Phone hacking: Reporter takes NoW publisher to tribunal
This round-up of Wednesday's main media news reports on a new development in the phone-hacking scandal.
A News of the World reporter at the heart of the phone-hacking scandal is taking the defunct tabloid's publishers to an employment tribunal, claiming he was a whistleblower, reports the Guardian.
It says: "Neville Thurlbeck, the paper's former chief reporter, is claiming that he was unfairly dismissed by Rupert Murdoch's News International... It has only just come to light that Thurlbeck - who had been behind a string of high-profile exclusives at the News of the World - had been fired by the company."
ITV has apologised after footage it said was from an IRA propaganda video was in fact from a computer game, reports BBC News. The pictures were used in the first edition of its new ITV1 documentary series "Exposure".
It claimed footage labelled "IRA film 1988" was of terrorists using Libyan weapons to shoot down the aircraft. The pictures were from a game called ArmA 2. ITV has said the mistake was "an unfortunate result of human error".
A financial trader who appeared on the BBC and said he dreamed of making money from another recession was not a hoaxer, the broadcaster has said, reports BBC News.
Users of Twitter have cast doubt on Alessio Rastani's credentials.
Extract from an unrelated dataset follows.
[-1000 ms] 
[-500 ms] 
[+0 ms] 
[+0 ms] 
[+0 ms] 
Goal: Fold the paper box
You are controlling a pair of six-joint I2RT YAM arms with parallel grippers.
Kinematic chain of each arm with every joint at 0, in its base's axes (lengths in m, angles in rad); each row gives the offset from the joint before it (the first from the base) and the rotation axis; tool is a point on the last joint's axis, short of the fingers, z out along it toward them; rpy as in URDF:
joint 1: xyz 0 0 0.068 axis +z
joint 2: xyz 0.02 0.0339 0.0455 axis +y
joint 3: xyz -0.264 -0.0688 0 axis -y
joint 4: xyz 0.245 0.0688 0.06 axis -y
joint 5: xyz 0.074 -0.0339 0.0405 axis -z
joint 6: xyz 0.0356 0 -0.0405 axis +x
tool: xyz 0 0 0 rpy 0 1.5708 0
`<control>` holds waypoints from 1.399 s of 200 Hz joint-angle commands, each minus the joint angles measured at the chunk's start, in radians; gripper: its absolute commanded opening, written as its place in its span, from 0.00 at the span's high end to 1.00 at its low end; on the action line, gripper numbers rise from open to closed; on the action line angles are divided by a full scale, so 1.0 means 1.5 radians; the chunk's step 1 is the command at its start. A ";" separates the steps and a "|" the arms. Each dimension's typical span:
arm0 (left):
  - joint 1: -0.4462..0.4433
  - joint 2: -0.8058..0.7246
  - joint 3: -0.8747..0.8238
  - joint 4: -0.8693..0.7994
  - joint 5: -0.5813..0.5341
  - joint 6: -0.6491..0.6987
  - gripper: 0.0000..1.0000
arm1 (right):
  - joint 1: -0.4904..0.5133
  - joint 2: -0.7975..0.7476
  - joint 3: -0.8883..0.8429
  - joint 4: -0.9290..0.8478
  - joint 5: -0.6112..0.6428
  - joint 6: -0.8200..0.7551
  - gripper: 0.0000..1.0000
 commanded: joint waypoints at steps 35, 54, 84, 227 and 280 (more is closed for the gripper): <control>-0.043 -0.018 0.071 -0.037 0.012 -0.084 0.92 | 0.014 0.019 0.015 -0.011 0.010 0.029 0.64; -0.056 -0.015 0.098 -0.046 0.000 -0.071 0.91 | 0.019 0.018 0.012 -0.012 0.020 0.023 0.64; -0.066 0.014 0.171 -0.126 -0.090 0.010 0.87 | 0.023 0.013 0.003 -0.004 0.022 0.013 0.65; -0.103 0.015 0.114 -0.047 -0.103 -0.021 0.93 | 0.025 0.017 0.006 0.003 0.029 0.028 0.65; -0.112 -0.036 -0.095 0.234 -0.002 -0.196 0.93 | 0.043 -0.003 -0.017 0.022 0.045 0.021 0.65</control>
But the BBC said: "We've carried out detailed investigations and can't find any evidence to suggest that the interview... was a hoax."
The Daily Telegraph says trader Alessio Rastani won instant fame: "BBC business editor Robert Peston was among the fans: 'A must watch if you want to understand the euro crisis and how markets work,' he told his 82,000 followers on Twitter... But on Tuesday night the BBC was left facing questions about just how qualified Mr Rastani is to speak about the markets."
Richard Desmond unveiled his Health Lottery yesterday with the bold claim that it was "the biggest brand launch this decade", reports the Independent. But Sir Stephen Bubb, head of Britain's voluntary associations, has attacked the Health Lottery as "a disgrace" which will undermine the National Lottery's contribution to charities. The Health Lottery will pay 20p from each £1 ticket sold to good causes, compared to the National Lottery's 28p.
There are mixed reviews in Wednesday's papers for Labour leader Ed Miliband's speech to the party conference, as reported in the BBC's newspaper review.